From the entries that follow, pick out all lines holding "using".

BEGIN EXERCISE INPUTS

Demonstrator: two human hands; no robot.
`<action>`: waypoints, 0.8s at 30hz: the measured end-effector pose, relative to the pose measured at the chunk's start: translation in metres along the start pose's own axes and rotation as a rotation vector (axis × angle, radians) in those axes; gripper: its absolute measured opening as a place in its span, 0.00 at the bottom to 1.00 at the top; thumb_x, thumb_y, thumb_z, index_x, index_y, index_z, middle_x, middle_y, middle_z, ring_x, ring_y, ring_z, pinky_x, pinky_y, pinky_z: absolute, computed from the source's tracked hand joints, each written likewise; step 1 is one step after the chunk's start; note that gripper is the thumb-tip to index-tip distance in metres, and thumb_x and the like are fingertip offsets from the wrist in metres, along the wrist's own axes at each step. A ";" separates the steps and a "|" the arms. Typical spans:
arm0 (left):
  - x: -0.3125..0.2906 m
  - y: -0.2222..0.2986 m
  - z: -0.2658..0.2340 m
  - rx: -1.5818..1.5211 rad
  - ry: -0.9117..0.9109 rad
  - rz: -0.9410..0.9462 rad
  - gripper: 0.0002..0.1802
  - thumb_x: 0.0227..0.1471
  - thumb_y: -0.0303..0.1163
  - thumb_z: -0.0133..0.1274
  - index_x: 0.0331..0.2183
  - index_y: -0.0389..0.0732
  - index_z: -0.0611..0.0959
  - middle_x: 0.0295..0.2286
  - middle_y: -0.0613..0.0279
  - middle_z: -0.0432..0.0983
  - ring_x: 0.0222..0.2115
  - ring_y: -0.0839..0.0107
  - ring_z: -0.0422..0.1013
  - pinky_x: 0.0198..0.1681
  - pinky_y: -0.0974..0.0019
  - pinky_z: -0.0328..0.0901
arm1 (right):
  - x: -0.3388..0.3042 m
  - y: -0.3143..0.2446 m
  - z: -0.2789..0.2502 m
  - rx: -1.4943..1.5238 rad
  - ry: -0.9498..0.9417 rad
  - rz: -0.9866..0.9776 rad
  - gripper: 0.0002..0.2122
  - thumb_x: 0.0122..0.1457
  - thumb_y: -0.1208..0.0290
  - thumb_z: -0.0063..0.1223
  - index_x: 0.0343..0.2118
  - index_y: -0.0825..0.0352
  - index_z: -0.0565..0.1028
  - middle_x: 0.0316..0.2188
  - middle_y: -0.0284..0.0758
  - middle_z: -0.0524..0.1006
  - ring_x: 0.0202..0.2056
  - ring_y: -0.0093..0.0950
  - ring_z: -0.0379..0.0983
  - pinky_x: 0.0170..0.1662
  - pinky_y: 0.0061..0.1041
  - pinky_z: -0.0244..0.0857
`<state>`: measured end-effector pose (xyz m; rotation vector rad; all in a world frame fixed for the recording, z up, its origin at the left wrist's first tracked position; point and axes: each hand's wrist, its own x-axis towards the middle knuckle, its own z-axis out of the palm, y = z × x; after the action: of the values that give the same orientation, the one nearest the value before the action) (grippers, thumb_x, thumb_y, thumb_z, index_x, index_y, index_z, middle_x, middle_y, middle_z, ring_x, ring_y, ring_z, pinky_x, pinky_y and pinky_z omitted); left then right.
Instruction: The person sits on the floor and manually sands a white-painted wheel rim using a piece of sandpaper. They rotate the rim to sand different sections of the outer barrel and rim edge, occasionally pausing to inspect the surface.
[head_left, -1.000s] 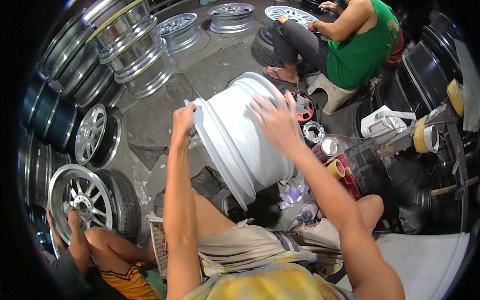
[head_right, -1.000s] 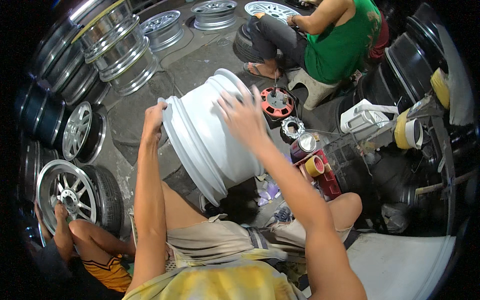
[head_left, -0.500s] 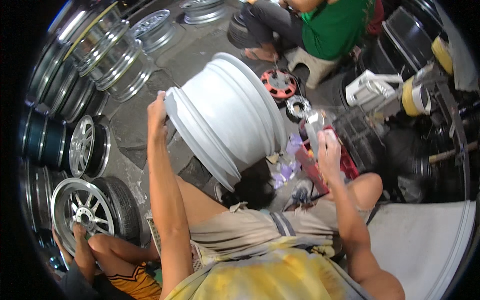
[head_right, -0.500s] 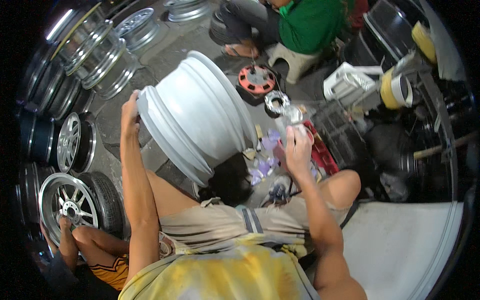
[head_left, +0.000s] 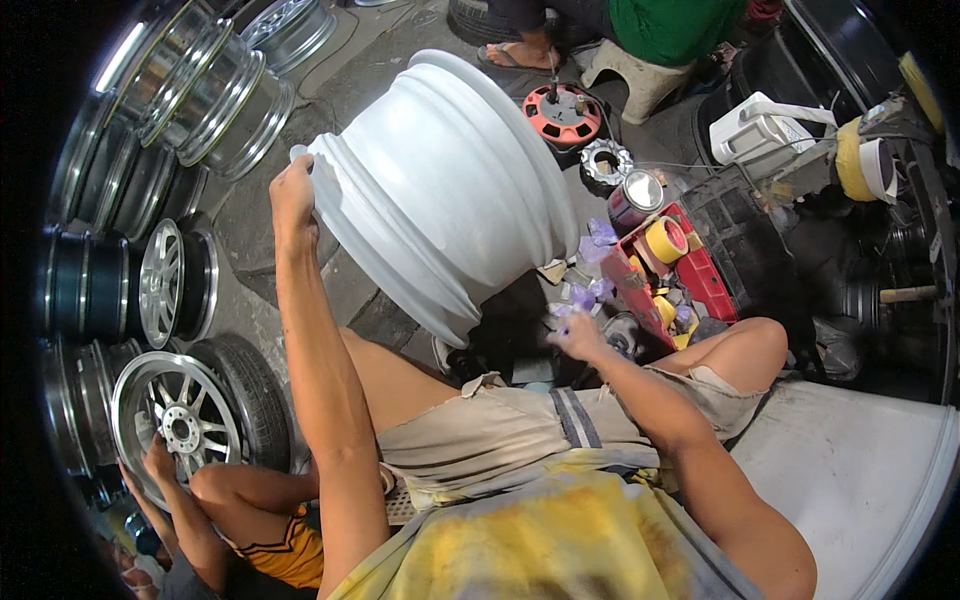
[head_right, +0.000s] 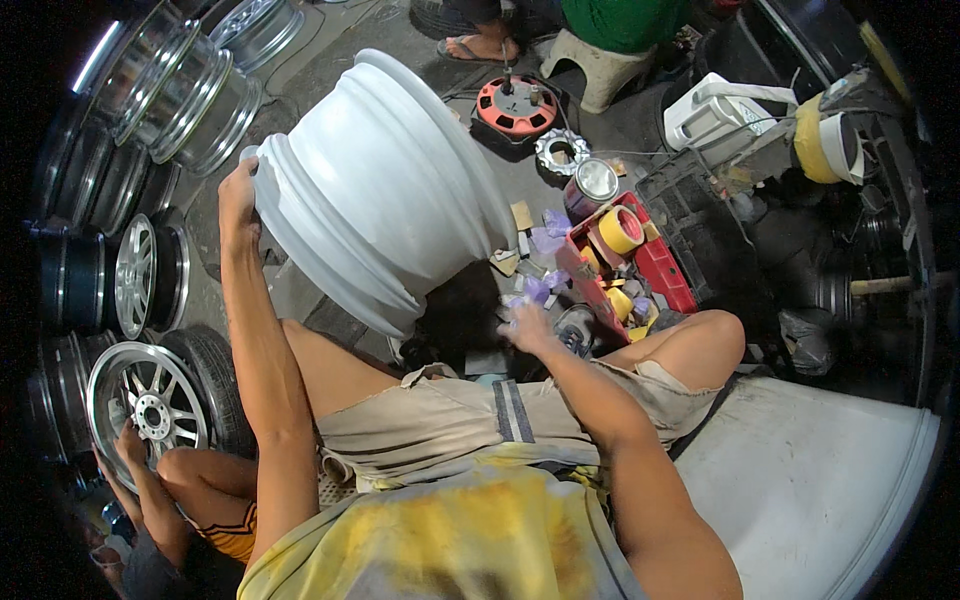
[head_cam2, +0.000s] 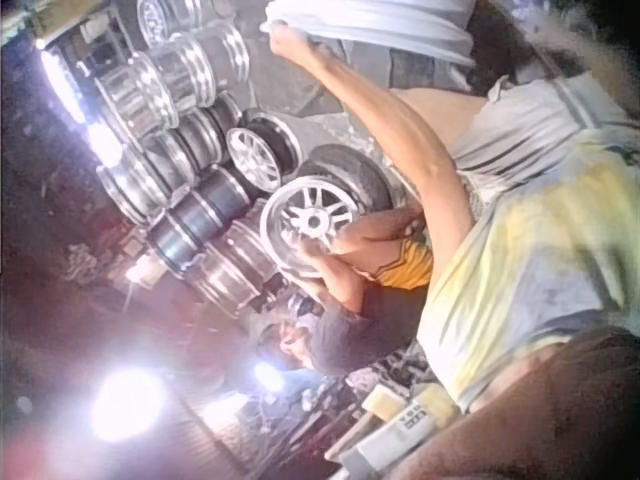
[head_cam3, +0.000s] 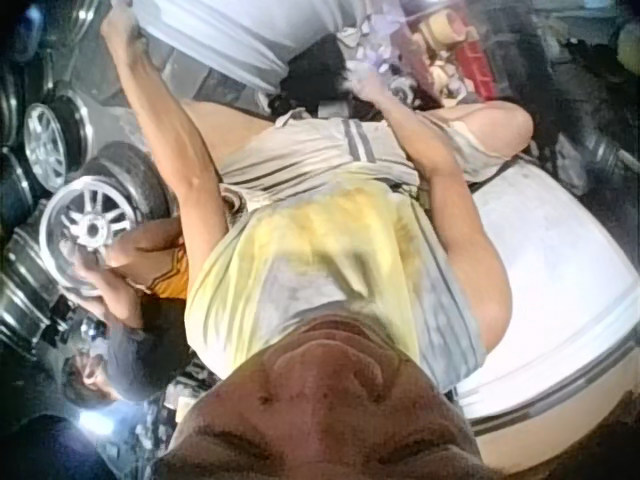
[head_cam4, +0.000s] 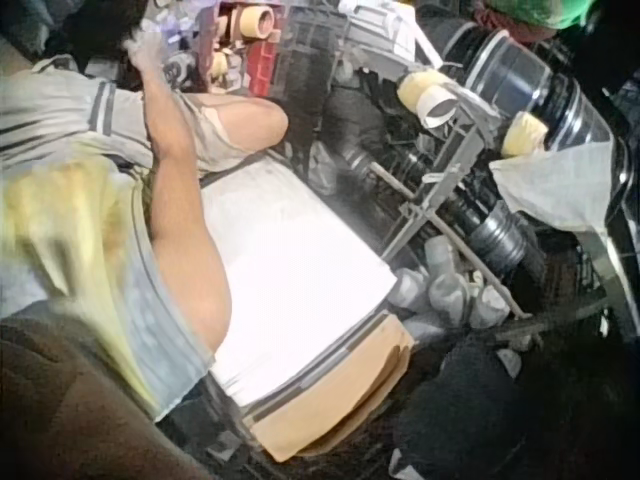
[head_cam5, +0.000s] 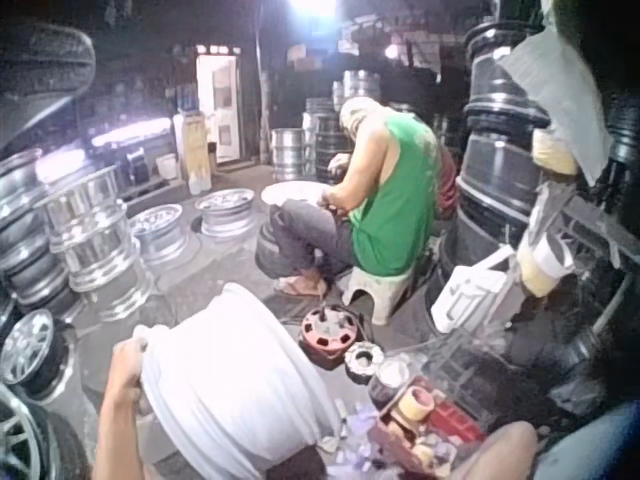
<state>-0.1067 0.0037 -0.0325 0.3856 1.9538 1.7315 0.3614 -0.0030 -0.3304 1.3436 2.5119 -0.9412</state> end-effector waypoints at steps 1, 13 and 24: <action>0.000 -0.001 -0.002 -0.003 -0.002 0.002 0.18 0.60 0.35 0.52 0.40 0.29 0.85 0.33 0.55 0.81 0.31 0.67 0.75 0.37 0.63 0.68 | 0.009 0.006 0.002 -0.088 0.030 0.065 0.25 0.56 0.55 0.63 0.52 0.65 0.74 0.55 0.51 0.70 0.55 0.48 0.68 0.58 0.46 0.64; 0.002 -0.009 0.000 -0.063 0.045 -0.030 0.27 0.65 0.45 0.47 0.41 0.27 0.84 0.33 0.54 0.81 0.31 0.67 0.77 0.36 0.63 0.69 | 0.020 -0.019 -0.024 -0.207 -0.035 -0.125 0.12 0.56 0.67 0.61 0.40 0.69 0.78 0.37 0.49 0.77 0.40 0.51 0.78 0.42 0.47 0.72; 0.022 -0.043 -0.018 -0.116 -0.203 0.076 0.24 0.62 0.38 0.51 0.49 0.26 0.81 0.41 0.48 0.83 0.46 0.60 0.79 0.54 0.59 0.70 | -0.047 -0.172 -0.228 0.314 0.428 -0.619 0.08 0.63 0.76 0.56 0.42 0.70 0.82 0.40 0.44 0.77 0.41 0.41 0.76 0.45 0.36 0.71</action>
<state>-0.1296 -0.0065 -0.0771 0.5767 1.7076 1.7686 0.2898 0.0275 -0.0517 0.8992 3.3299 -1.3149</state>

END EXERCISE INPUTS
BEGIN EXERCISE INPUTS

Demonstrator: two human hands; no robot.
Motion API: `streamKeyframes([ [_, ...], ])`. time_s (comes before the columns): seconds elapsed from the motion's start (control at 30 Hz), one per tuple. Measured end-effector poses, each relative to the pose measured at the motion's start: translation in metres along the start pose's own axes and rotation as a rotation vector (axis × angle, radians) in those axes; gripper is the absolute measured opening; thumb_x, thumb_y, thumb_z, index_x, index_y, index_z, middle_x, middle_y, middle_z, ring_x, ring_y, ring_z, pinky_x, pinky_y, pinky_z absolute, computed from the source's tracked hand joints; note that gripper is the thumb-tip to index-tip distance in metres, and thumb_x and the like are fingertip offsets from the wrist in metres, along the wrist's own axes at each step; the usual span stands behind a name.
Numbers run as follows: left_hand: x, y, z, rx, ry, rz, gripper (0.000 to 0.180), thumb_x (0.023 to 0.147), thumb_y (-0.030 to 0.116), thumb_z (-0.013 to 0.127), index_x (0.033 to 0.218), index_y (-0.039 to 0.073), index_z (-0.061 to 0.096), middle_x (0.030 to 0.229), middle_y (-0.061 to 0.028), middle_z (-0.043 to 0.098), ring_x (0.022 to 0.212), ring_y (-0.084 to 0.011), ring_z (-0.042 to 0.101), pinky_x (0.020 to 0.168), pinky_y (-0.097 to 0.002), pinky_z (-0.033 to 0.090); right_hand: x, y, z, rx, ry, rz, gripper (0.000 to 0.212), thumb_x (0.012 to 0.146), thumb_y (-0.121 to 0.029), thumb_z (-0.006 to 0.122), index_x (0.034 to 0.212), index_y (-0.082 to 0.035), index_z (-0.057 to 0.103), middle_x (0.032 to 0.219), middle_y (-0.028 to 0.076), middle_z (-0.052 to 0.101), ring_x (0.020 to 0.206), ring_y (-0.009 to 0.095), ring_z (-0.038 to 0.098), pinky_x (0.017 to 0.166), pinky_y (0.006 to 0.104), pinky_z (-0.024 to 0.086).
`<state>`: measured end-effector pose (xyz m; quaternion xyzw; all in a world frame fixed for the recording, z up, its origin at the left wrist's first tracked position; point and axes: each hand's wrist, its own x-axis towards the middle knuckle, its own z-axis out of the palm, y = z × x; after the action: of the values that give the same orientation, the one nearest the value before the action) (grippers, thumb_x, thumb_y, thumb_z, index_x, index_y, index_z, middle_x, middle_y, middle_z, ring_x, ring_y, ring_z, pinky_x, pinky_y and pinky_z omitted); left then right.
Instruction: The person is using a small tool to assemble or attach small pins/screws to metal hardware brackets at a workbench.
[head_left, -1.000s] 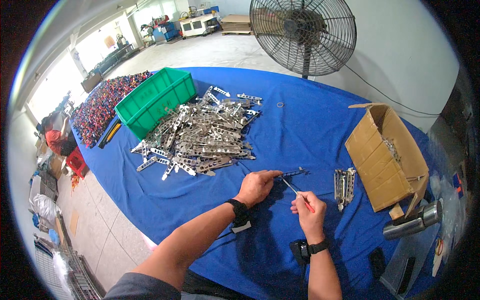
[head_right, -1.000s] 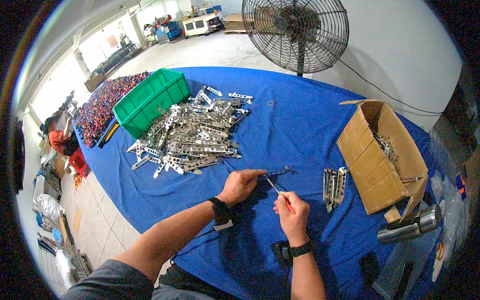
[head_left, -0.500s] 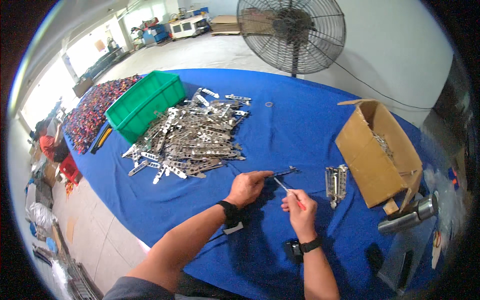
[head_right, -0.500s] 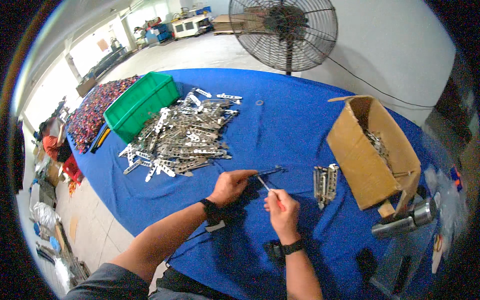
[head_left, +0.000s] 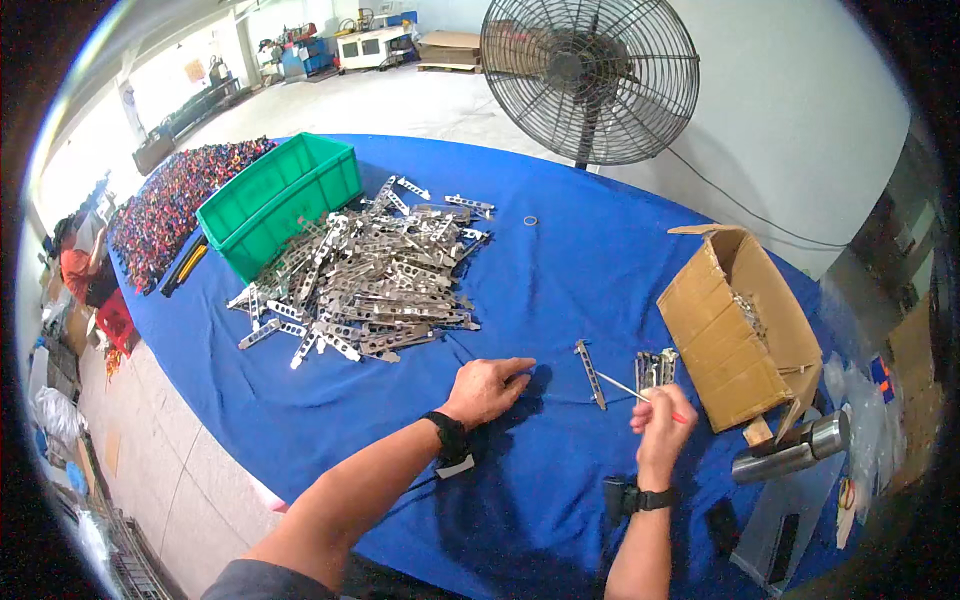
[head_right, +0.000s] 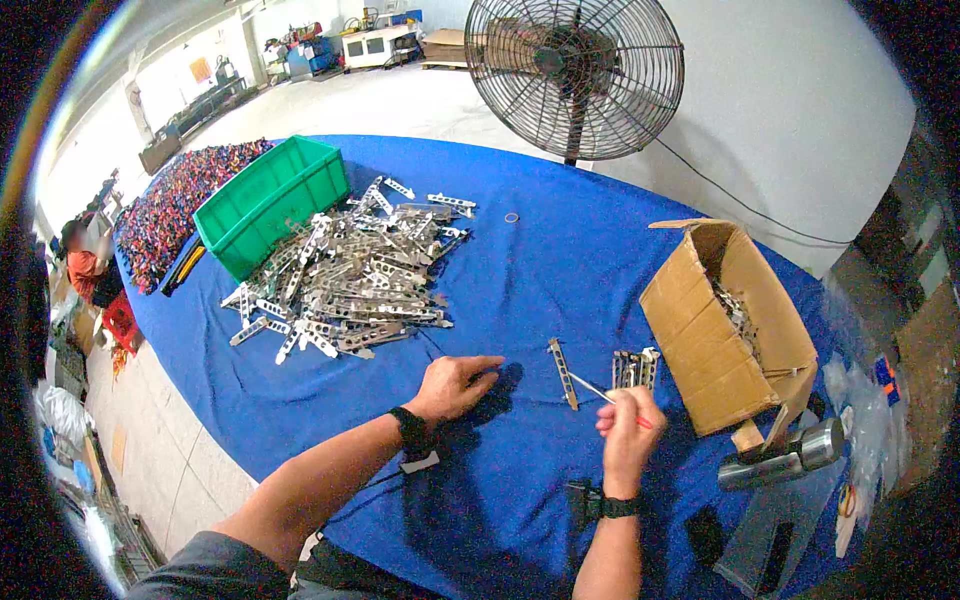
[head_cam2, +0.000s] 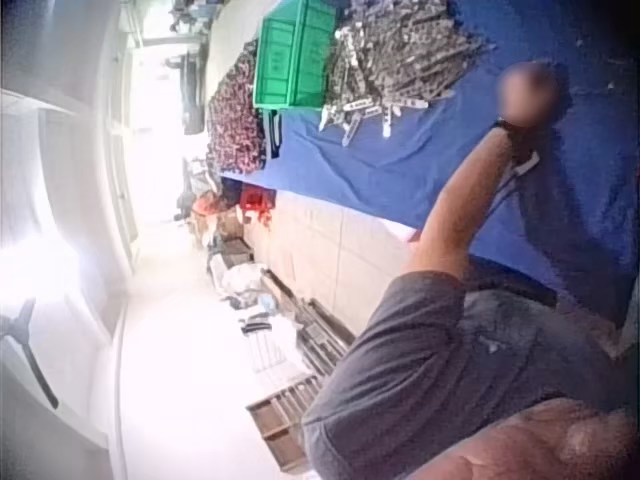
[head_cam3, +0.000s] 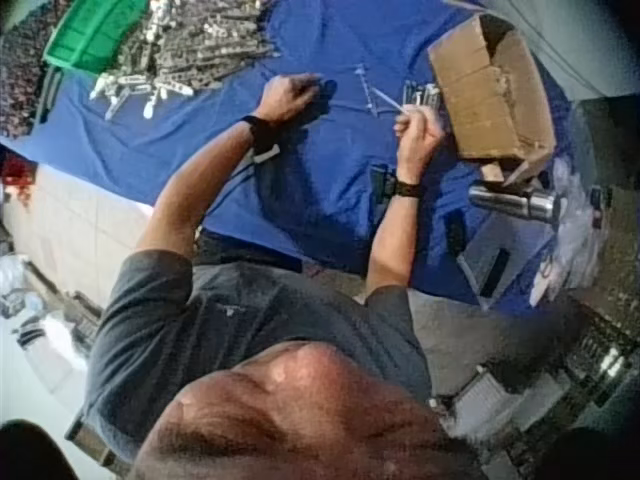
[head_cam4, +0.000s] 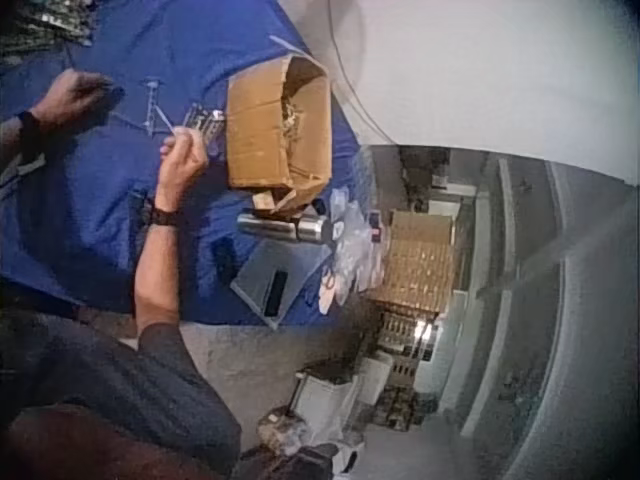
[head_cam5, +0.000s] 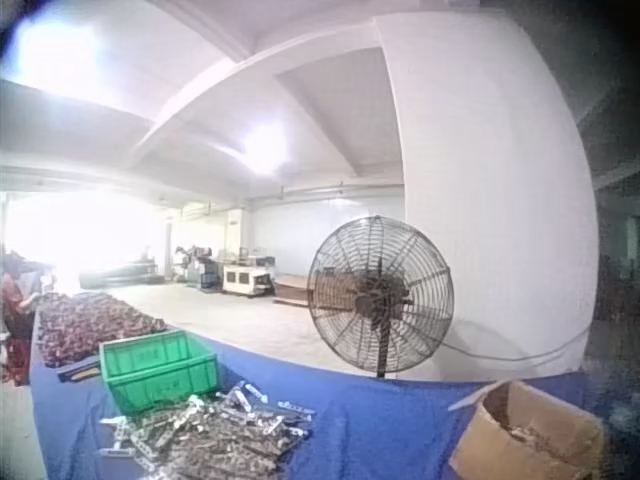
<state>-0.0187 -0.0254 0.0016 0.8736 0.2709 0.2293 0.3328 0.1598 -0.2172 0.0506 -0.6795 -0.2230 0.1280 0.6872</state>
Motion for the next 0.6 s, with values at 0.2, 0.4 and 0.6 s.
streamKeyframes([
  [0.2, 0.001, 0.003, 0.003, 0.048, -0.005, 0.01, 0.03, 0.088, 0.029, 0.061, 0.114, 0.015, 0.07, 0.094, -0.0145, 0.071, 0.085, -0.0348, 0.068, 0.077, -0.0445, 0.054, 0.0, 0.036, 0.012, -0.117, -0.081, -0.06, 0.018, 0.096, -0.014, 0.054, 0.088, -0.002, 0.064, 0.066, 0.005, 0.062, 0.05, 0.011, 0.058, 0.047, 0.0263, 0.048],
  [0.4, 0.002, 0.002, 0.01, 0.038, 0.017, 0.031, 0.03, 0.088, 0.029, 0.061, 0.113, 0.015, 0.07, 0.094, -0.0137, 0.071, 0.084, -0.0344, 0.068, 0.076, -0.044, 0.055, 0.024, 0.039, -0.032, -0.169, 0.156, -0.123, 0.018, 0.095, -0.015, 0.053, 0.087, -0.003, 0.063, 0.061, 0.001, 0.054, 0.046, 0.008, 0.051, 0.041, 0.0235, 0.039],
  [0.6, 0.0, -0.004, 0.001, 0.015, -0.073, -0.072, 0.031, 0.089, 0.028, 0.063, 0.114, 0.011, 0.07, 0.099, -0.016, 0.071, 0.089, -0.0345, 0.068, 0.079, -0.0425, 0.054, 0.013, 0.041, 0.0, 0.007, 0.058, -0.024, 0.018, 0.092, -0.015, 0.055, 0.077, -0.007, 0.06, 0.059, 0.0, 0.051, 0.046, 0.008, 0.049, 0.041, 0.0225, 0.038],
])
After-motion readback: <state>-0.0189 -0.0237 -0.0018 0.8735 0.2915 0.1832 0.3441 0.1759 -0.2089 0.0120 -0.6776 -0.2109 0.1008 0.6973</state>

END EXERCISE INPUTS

#### [ANSWER AREA]
Instruction: The person sits on the floor and manually sands a white-painted wheel rim using a piece of sandpaper. They rotate the rim to sand different sections of the outer barrel and rim edge, occasionally pausing to inspect the surface.
Instruction: The person is using a small tool to assemble or attach small pins/screws to metal hardware brackets at a workbench.

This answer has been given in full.